BEGIN

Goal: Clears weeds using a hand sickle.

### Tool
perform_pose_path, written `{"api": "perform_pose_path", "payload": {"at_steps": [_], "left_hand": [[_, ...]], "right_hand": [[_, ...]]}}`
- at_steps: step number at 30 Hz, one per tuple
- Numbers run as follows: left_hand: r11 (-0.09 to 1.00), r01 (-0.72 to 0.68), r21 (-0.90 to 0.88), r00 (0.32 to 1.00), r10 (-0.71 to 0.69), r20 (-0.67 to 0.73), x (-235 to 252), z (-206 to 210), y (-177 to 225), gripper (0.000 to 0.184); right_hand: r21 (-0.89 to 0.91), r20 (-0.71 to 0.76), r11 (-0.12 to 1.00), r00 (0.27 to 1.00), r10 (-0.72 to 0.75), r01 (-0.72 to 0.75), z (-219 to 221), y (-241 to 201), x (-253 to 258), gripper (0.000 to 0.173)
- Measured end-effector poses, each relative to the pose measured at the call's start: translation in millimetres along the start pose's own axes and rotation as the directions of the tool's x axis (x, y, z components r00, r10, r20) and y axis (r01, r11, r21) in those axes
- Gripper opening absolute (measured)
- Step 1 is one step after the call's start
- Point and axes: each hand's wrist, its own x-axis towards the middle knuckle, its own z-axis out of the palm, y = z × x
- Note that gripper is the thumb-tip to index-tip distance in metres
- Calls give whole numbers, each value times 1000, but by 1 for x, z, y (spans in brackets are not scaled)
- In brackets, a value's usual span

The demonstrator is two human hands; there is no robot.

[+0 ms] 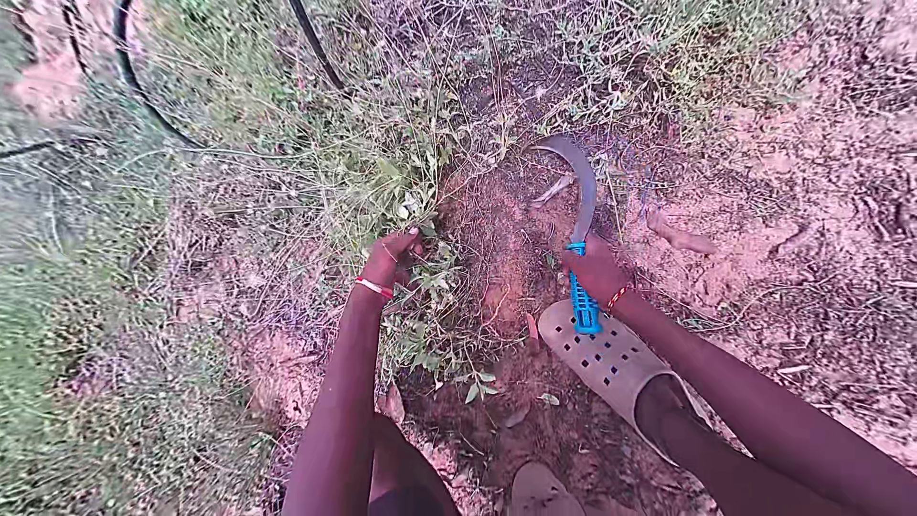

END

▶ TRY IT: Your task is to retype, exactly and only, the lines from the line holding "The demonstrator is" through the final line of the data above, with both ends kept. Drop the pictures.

▶ OUTPUT:
The demonstrator is two human hands; there is no robot.

[+0 ms] 

The output above is the complete answer.